How to find out if you were a victim of the Starwood hack
Photo by Markus Spiske on Unsplash

This past week, Marriott announced that there’s now a webpage you can use to check whether you were a victim of the Starwood hack. If you recall, a few months ago the hotel giant announced that it had learned (after it acquired Starwood) that personal attached to hundreds of millions of Starwood guests been obtained by hackers. According to Reuters, “The hack began in 2014, a year before Marriott offered to buy Starwood to create the world’s largest hotel operator. The $13.6 billion deal closed in September 2016. Some 327 million customer records containing information including passport details, birthdates, addresses, phone numbers and email addresses were exposed, according to the company.”

Now what’s ironic is that to find out if you were indeed a victim of the hack, you have to fill out a form on a page “hosted by security firm OneTrust,” which asks for personal information like your name, email address and the last six digits of your passport number. According to TechCrunch, “The checker won’t kick back a result straight away — you’ll have to wait for a response — and Marriott doesn’t say how long that’ll take.”

I’m curious to find out if my data was compromised but not sure I want to take the risk of divulging more of my personal information. How about you?
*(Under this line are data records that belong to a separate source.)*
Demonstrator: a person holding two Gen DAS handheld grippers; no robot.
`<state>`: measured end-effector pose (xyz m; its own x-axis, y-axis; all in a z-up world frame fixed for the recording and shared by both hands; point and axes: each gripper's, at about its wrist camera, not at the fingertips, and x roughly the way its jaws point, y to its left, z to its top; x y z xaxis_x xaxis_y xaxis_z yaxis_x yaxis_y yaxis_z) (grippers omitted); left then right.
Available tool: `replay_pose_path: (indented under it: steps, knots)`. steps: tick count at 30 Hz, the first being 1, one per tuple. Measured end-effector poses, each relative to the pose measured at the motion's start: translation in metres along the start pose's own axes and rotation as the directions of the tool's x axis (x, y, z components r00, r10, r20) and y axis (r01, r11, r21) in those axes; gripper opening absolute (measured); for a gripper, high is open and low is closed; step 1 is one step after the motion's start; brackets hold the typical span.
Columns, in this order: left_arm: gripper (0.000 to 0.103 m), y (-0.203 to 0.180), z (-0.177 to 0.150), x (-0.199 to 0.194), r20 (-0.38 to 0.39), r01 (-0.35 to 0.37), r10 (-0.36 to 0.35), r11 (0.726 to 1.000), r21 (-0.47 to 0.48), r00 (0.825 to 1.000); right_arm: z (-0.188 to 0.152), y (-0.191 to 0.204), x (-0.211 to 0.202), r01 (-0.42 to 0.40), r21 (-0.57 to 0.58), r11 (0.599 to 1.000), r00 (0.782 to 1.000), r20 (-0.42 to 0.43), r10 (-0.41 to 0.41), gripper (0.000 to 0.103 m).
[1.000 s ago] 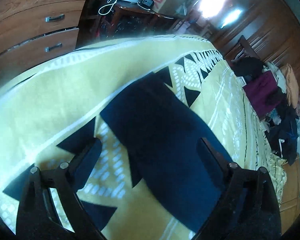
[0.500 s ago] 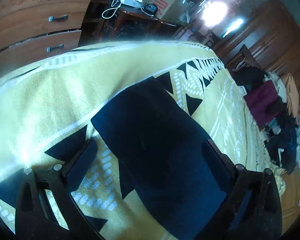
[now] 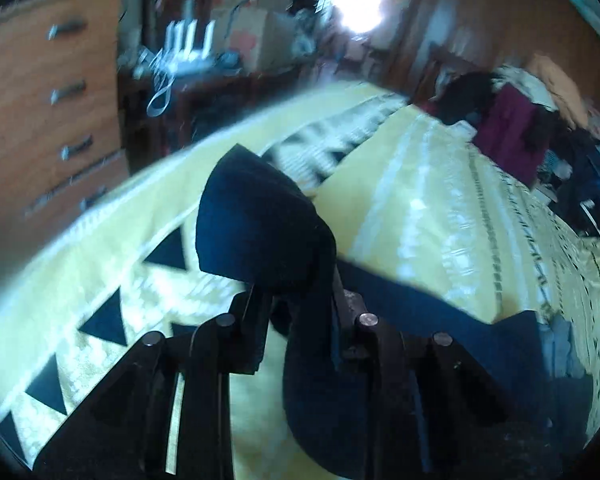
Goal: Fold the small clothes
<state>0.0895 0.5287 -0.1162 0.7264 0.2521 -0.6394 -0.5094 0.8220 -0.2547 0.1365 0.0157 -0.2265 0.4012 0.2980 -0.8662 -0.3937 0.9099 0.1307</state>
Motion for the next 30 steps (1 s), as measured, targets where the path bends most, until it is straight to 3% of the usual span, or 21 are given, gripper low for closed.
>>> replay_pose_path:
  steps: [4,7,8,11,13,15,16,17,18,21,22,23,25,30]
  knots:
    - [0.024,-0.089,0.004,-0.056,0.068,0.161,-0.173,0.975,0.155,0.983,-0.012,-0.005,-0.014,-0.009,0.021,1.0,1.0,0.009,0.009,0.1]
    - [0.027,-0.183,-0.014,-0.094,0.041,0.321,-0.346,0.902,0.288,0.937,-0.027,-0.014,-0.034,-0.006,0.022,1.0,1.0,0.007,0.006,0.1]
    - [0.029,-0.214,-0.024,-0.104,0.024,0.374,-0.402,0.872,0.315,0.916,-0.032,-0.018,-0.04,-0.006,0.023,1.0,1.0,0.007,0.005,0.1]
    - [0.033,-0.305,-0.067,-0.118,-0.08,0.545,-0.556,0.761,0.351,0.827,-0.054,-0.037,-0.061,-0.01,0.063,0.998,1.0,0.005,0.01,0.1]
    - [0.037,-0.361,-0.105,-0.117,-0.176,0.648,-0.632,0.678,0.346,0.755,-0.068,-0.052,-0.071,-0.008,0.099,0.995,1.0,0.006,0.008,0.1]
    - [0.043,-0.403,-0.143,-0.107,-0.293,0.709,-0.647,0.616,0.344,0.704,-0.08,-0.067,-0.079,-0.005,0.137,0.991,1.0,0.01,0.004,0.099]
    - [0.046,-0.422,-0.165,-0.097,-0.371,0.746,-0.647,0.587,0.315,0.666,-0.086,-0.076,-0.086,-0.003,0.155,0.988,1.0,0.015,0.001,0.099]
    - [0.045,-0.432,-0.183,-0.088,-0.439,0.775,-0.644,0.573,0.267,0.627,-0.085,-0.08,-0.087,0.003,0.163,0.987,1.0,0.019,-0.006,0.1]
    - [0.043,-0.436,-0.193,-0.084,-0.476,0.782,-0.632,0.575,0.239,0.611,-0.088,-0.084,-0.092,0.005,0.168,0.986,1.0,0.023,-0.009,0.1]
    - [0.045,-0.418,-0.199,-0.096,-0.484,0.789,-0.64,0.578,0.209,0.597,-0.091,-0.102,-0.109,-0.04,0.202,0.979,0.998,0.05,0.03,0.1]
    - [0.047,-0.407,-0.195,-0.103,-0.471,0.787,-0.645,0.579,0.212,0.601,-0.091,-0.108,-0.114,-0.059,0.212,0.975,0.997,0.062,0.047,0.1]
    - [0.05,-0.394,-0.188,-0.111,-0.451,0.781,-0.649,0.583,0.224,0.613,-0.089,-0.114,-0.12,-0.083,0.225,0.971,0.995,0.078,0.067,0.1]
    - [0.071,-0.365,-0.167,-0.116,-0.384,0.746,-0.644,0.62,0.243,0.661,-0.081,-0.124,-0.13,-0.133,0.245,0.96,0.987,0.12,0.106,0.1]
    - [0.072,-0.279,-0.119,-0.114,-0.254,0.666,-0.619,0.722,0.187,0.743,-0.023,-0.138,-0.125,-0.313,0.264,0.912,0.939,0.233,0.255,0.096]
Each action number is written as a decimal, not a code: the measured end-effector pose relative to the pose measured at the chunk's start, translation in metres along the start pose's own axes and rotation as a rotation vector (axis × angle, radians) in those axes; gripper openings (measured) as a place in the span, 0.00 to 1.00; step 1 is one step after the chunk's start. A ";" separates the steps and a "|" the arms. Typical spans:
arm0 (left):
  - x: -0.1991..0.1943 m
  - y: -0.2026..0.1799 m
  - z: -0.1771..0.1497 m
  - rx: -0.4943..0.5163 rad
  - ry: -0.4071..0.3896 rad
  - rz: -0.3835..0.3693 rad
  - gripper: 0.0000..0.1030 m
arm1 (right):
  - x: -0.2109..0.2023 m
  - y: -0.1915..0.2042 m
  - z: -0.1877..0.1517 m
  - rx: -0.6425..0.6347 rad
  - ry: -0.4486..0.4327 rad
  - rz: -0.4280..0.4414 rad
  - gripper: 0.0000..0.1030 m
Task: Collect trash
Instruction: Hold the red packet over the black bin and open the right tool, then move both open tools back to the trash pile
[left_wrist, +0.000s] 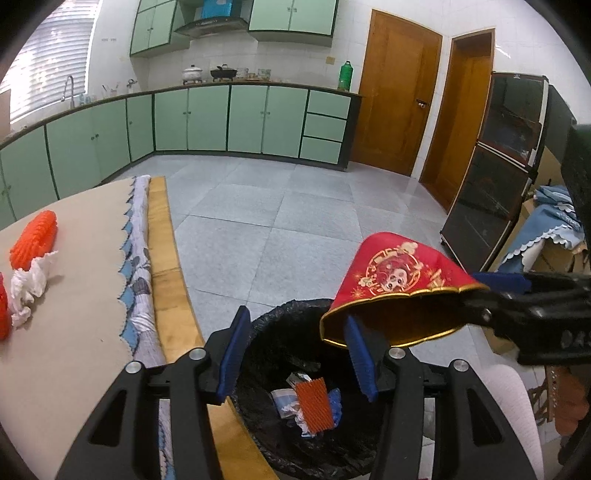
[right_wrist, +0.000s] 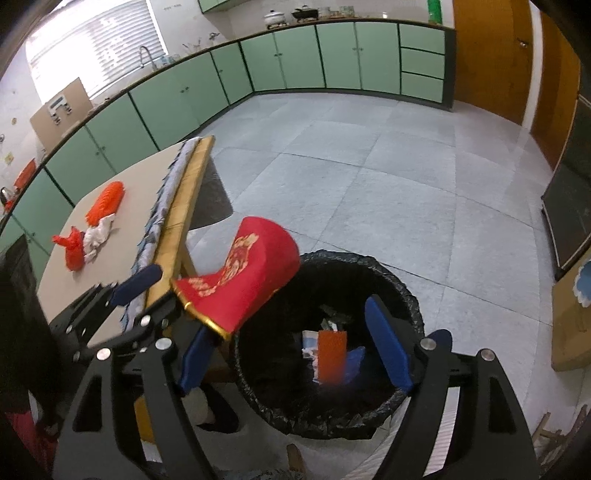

1 Comment On "How to Find Out If You Were a Victim of the Starwood Hack"
  1. Alexis J|

    “Ironic” is the least thing you can call them. There’s not only the ironic part of giving away all of my information to check if they lost all of my information, but that unfriendly link with that long series of random numbers makes it easy for someone else who might have access to create a questionnaire in that website to create one similar since there’s no way a person will check if the link ending with “0894cd2c-85ba-4d0b-8ec1-e18….” is legitimate for the Marriot questionnaire itself.